▸ **Problem to solve**: Could you output each line below precisely as it stands, without the images?

# # #

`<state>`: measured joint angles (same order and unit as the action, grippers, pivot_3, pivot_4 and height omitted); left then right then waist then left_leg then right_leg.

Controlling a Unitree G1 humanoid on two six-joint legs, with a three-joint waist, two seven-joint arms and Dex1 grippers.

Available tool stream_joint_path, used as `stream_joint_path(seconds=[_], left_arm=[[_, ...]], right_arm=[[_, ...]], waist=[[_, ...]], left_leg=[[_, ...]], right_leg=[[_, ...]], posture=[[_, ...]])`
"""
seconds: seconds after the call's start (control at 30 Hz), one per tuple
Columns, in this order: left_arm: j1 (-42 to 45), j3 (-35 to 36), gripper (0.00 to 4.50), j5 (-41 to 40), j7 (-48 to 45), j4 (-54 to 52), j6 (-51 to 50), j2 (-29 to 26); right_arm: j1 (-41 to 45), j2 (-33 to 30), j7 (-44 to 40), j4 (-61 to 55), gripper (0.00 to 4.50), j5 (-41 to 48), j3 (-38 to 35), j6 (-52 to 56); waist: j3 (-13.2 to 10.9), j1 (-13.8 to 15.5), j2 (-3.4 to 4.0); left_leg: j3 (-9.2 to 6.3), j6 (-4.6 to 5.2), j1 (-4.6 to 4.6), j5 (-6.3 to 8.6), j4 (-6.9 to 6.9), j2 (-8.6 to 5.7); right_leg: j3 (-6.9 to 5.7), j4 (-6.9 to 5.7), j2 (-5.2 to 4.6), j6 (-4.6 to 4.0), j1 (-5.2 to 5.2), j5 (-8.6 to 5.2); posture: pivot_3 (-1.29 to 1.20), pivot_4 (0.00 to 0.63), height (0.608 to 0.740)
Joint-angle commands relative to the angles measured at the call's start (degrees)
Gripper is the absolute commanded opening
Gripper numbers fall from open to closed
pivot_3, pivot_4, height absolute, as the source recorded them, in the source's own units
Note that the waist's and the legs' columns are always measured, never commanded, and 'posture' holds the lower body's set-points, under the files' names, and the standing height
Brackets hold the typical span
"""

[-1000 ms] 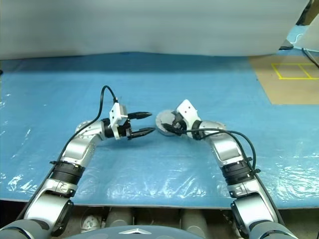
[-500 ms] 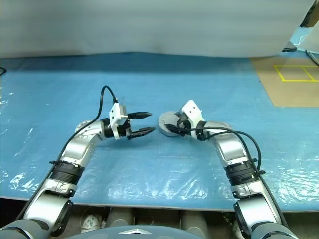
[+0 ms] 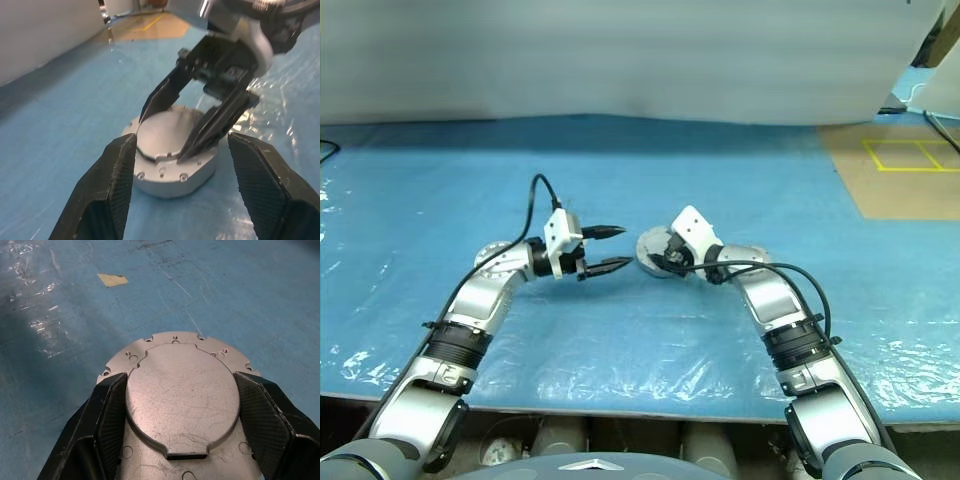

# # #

▸ **Result of the exercise**:
`<state>`: measured joint angles (same order and unit as the action, grippers, pivot_3, pivot_4 and height omitted); left then right then waist then left_leg then right_leg.

Controlling a Unitree G1 humanoid on two six-joint legs, with a three-joint waist, two seven-joint arms and Dex1 grippers.

Available tool stream_joint_path, used as `stream_joint_path(seconds=[_], left_arm=[[_, ...]], right_arm=[[_, ...]], waist=[[_, ...]], left_leg=[[_, ...]], right_leg=[[_, ...]], posture=[[_, ...]])`
"""
seconds: seconds after the call's start (control at 30 Hz), one per tuple
Columns, in this order: left_arm: j1 (-42 to 45), j3 (-35 to 36), gripper (0.00 to 4.50), j5 (-41 to 40), j7 (-48 to 45), j4 (-54 to 52), j6 (-51 to 50), j2 (-29 to 26); right_arm: j1 (-41 to 45), j2 (-33 to 30), j7 (-44 to 40), j4 (-61 to 55), gripper (0.00 to 4.50), j5 (-41 to 48), j3 (-38 to 35), j6 (-52 to 56); waist: j3 (-13.2 to 10.9), j1 (-13.8 to 15.5), j2 (-3.4 to 4.0); left_leg: j3 (-9.2 to 6.3), j6 (-4.6 to 5.2), j1 (-4.6 to 4.6), j5 (-6.3 to 8.6), j4 (-6.9 to 6.9), j2 (-8.6 to 5.7); right_leg: j3 (-6.9 to 5.7), j4 (-6.9 to 5.7), j2 (-5.2 to 4.6), j6 (-4.6 to 4.0), j1 (-5.2 to 5.2), j5 (-8.6 to 5.2); posture: pivot_3 (-1.29 to 1.20), pivot_4 (0.00 to 0.63), height (0.608 to 0.740)
Joint-angle commands relative to the angles measured at the call's start (degrees)
Gripper is the absolute commanded opening
Gripper numbers fall from open to closed
pivot_3, pivot_4, height absolute, as the source recorded them, in the source's own units
Note that the waist's and the legs' columns are always measured, never commanded, and 'posture' holds the lower body's set-points, under the files' names, and the standing height
Brackets hold the typical span
"""

[-1000 ms] 
[-500 ms] 
[+0 ms] 

The output is finished and nothing more is needed.